Australian court rules terrorists can be imprisoned longer

Abdul Benbrika

CANBERRA, Australia (AP) — Australia’s highest court on Wednesday upheld a law that can keep extremists in prison after they have served their sentences.

Five of the seven High Court judges dismissed a constitutional challenge by convicted terrorist Abdul Benbrika who remains in a Victoria state prison despite his 15-year sentence expiring in November last year.

The 60-year-old Muslim cleric is the first to be incarcerated by a so-called continuing detention order based on an anti-terror law created in 2017.

Australia introduced the law as the number of extremists held in prisons on terror-related convictions was increasing and public concerns grew that some of the most-feared of them were nearing the end of their sentences.

The legislation targets “high-risk terrorist offenders” who would “pose an unacceptable risk of committing serious ... offences if released into the community.”

Benbrika was convicted in 2009 of being the Melbourne leader and member of a terrorist cell.

He was one of 12 men in Melbourne and Sydney convicted of terror-related offenses involving planning of attacks against various targets including the then-prime minister and a Melbourne Australian Rules Football match. No attack took place.

Under the 2017 law, prisoners convicted of terror offenses can be held for a further three years beyond their sentences if a judge grants a federal government application for a detention order.

Such an order can be renewed after three years if the prisoner is considered to continue to pose a public threat.

Benbrika’s lawyers had argued that his continuing imprisonment was unlawful because involuntary detention was considered in Australia to be punishment for a crime except under exceptional circumstances, such as a prisoner with a mental illness or an infectious disease.

The majority of judges ruled that protecting the community from a terror crime amounted to exceptional circumstances.

The Australian Human Rights Commission, a government-funded but operationally independent watchdog, has recognized that a post-sentence preventative detention regime can be a reasonable and necessary response to the potential for risk posed by people convicted of terrorism-related offences.

But the commission told the government last year that authorities need to be satisfied that there is “no other less restrictive measure that would be effective in preventing the unacceptable risk.”

New York-based Human Rights Watch has warned that such orders could lead to indefinite and arbitrary detention based on little proof.

Algeria-born Benbrika faces deportation on his release from prison. In November last year, he became the first person to be stripped of Australian citizenship while still in Australia.

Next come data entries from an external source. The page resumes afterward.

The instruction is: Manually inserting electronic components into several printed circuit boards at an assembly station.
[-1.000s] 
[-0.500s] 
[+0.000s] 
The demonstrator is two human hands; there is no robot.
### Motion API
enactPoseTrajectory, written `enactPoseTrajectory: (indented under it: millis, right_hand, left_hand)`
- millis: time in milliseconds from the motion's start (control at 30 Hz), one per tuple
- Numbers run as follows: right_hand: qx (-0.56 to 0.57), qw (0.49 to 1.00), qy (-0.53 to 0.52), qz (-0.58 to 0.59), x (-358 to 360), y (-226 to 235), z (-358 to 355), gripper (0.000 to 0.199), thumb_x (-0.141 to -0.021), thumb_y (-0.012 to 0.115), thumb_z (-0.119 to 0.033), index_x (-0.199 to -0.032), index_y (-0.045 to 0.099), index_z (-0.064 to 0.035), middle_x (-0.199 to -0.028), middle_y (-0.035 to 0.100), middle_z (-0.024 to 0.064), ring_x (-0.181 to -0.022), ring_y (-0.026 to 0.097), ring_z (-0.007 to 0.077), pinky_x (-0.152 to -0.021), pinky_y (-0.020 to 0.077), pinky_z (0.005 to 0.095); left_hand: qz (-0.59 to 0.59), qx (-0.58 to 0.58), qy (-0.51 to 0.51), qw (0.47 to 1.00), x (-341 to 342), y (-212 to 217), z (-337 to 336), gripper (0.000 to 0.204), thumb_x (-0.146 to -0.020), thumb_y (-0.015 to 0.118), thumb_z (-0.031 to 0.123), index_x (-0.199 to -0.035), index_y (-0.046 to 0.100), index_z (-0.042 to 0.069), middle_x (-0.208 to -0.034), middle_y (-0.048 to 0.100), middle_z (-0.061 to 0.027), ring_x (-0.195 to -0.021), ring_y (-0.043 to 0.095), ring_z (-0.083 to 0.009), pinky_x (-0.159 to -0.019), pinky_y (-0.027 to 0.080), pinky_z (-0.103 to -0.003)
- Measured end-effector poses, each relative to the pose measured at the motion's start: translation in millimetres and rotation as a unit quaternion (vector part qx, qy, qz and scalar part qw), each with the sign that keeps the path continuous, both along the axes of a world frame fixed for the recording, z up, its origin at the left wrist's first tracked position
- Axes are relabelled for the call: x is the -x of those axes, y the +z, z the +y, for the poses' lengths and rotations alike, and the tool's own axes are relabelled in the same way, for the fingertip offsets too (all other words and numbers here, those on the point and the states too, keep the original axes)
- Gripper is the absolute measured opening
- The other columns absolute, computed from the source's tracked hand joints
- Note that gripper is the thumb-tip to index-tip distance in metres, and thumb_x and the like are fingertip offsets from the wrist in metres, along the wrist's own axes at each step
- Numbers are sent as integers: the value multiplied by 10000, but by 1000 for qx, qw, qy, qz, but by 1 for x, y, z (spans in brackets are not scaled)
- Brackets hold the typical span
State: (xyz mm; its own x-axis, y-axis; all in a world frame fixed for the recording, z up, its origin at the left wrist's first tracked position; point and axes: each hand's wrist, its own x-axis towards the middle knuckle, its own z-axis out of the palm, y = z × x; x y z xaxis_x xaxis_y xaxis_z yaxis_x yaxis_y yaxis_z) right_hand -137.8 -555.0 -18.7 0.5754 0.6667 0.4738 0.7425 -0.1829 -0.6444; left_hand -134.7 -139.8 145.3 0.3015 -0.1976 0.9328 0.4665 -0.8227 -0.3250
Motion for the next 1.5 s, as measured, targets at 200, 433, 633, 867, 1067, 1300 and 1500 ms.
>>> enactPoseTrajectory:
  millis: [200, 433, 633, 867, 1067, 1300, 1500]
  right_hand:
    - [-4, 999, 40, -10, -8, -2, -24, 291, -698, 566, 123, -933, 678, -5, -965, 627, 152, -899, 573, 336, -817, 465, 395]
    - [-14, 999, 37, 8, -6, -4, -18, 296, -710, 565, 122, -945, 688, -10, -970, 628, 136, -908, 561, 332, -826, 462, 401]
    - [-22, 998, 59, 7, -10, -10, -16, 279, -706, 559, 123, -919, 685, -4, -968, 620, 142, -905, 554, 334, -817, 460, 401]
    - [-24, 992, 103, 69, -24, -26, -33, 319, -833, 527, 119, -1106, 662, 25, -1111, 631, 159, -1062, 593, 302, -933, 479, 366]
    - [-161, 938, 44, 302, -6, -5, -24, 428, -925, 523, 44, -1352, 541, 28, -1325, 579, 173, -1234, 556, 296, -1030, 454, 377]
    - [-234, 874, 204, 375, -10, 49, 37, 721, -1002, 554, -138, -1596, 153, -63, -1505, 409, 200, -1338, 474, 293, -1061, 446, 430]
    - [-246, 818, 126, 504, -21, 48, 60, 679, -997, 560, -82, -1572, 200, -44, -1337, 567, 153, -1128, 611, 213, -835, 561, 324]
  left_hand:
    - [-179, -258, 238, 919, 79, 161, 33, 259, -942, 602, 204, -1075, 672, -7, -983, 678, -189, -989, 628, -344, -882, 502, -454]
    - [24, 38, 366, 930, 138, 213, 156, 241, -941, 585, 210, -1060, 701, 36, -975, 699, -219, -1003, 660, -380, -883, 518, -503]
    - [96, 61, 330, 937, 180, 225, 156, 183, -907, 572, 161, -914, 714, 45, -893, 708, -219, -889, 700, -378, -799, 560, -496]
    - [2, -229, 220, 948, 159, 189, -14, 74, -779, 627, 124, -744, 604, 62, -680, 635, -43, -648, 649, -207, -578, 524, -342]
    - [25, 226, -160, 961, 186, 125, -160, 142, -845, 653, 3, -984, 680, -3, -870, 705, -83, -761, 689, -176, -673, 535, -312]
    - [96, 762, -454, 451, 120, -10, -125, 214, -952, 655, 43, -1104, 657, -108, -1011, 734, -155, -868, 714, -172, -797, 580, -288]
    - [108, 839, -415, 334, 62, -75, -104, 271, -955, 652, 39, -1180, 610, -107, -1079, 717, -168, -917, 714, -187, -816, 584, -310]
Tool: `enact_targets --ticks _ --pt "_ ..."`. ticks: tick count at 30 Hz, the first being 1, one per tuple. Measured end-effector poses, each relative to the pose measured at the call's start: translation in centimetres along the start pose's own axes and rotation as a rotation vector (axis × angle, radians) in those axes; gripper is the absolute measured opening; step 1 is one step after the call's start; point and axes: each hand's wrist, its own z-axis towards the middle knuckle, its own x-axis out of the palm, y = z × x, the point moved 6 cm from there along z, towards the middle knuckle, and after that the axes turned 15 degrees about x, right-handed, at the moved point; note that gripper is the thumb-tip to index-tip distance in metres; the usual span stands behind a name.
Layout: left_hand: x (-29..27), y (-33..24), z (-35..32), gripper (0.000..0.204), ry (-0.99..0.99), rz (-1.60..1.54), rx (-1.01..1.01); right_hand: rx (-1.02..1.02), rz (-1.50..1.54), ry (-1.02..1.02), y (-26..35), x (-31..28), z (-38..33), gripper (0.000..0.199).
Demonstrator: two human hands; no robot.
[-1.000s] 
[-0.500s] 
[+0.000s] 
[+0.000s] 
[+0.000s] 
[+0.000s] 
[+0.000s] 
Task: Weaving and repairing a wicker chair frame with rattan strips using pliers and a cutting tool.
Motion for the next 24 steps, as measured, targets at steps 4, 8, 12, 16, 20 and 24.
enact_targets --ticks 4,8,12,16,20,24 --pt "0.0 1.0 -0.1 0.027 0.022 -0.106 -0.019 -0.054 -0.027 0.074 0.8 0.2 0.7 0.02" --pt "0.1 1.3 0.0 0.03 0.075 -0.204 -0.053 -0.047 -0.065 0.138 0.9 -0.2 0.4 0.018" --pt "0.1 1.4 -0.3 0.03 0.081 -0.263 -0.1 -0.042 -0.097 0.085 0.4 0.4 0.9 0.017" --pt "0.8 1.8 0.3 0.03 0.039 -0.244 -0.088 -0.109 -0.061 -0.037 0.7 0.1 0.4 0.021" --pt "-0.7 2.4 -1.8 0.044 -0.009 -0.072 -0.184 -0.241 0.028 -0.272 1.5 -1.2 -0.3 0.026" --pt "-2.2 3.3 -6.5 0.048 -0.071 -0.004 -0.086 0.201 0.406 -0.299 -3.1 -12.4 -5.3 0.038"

The first person to be stripped of Australian citizenship under an anti-terror law created in 2015 was Khaled Sharrouf in 2017.

He was a convicted Sydney member of Benbrika’s cell who was reported killed by a drone strike in Syria while fighting for the Islamic State group six months after he lost his citizenship.

Sharrouf gained international notoriety in 2014 when he posted online a photograph of his 7-year-old son clutching the severed head of a Syrian soldier. Then-U.S. Secretary of State John Kerry described the image during an Australian visit as “one of the most disturbing, stomach-turning, grotesque photographs ever displayed.”